Canadian actor, producer, director and writer (born 1959)

Paul Michael Gross (born April 30, 1959) is a Canadian actor, film and television director, screenwriter, playwright, and producer. He rose to fame for his lead role as RCMP Constable Benton Fraser on the Canadian television series Due South (1994–1999). He won three Gemini Awards for his work on the series, two for acting and one for writing.

Gross subsequently had success with two other Canadian television series, Slings & Arrows and Republic of Doyle. He made his film directorial debut with the cult comedy Men with Brooms, which spawned a television series of the same name. He wrote, directed, produced, and starred in the 2008 war film Passchendaele, which won the Genie Award for Best Motion Picture.

At the 3rd Canadian Screen Awards in 2015, he received the Earle Grey Award for lifetime achievement. That same year, he was awarded the Order of Canada for “his contributions to Canadian film and television, as an actor, writer and director.”

==Early life==
Gross was born in Calgary, Alberta, the son of Renie Gross (née Dunne), a writer and art historian of Irish descent, and Robert "Bob" Gross, a career soldier, colonel, and tank commander. His family moved to Arlington, Virginia, in his adolescence, where Gross attended Yorktown High School. He credits drama teacher Timothy Jecko as his inspiration for becoming an actor: "I'm not sure where I would have ended up otherwise."

==Career==
Gross studied acting at the University of Alberta in Edmonton, but he left during the third year of his study. He went back later to complete the half-credit needed to receive his fine arts degree. He appeared in several stage productions, such as Hamlet and Romeo and Juliet. Other productions in which he appeared include Observe the Sons of Ulster Marching Towards the Somme and As You Like It. His student work The Deer and the Antelope Play was co-produced by the university's department of drama and Theatre Network, and won both the Clifford E. Lee National Playwriting Award and the Alberta Culture Playwriting Award.

After the play Successful Strangers, Gross starred in his first movie, Turning to Stone.

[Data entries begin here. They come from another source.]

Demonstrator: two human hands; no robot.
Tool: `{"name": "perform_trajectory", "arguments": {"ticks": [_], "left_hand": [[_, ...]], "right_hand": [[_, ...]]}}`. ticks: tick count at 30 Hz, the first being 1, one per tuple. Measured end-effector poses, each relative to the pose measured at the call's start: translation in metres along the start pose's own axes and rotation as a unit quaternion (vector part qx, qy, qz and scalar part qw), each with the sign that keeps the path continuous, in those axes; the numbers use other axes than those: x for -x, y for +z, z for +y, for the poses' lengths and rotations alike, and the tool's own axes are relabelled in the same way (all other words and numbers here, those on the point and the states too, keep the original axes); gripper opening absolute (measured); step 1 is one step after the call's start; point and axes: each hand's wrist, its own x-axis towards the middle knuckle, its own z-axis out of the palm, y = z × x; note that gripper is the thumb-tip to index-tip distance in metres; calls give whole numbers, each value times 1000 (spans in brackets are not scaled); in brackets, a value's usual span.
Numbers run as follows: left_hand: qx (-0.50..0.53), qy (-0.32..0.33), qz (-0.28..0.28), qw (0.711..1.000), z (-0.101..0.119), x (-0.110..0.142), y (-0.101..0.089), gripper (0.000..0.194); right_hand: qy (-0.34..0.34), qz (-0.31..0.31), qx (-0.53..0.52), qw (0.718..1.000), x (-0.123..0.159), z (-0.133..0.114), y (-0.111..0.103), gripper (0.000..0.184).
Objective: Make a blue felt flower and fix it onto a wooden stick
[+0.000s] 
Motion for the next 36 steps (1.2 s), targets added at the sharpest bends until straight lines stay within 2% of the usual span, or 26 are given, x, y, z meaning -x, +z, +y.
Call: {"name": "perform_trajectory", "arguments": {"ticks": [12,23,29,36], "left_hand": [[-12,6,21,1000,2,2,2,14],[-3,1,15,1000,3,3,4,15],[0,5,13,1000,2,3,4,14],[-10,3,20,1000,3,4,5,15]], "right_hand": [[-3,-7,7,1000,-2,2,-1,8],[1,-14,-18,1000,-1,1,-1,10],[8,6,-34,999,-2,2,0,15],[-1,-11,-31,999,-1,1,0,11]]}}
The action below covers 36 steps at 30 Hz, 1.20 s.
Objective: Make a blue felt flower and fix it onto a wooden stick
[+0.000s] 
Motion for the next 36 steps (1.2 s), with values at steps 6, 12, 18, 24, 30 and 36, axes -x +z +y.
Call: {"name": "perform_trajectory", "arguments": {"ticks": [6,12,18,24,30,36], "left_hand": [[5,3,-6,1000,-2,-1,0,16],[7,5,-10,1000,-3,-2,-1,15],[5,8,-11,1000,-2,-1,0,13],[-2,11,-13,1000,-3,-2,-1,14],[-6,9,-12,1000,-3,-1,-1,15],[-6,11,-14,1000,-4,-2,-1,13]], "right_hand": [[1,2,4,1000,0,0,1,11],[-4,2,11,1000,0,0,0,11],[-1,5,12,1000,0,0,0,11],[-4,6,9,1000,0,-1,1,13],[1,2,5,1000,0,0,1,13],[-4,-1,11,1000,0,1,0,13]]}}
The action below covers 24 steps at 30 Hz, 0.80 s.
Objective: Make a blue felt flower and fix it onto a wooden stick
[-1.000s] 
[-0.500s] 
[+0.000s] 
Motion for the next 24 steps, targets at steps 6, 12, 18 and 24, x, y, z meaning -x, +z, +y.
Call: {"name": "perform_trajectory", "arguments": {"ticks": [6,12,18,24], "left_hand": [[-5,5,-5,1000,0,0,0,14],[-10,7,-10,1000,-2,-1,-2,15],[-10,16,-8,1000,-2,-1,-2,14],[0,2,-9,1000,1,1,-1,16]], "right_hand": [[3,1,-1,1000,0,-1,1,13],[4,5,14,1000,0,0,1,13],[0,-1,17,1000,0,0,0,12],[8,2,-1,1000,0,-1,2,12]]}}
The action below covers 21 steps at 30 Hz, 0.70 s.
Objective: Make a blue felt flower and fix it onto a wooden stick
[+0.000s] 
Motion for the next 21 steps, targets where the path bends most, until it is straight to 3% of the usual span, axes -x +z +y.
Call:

He wrote and directed the curling movie Men with Brooms. Gross starred in the television series Slings & Arrows from 2003 to 2006 alongside his wife Martha Burns, which The A.V. Club called "one of TV's greatest shows".

In 2008, he attracted widespread attention in Canada when he wrote, co-produced, directed, and starred in the Genie Award-winning film Passchendaele, inspired by stories he heard from his grandfather, a First World War soldier. The film had its premiere at the 2008 Toronto International Film Festival on September 4, 2008, when it also had the honour of opening the festival. The film received a mixed reception upon release. Despite this, it won several awards; namely five awards at the 29th Genie Awards, including Best Picture, and the Golden Reel Award for Canada's top-grossing film of 2008. On March 2, 2009, Paul Gross was honoured for his film Passchendaele, winning that year's National Arts Centre Award for achievement over the past performance year.

From September 16, 2011, he appeared in a production of Noël Coward's Private Lives in Toronto co-starring Kim Cattrall (the production ended October 30, 2011); the production moved to Broadway where it opened November 6 and closed on December 31, 2011. That year, he also produced a feature film with Akshay Kumar called Breakaway starring Camilla Belle and Vinay Virmani.

Between 2011 and 2014, he appeared in nine episodes as Kevin Crocker on Republic of Doyle.

More recently, Gross completed work on the contemporary war drama Hyena Road, released on October 9, 2015.

Gross starred in the title role of King Lear during the 2023 season of the Stratford Festival.

===Due South===
His role as upright Royal Canadian Mounted Police officer Benton Fraser in the Due South television series (1994–1999) brought him increased recognition. Like fellow actor David Marciano, he didn't want to do the show at first, and creator Paul Haggis didn't even know if he wanted Gross for the role, but following a meeting, he was cast as Constable Benton Fraser.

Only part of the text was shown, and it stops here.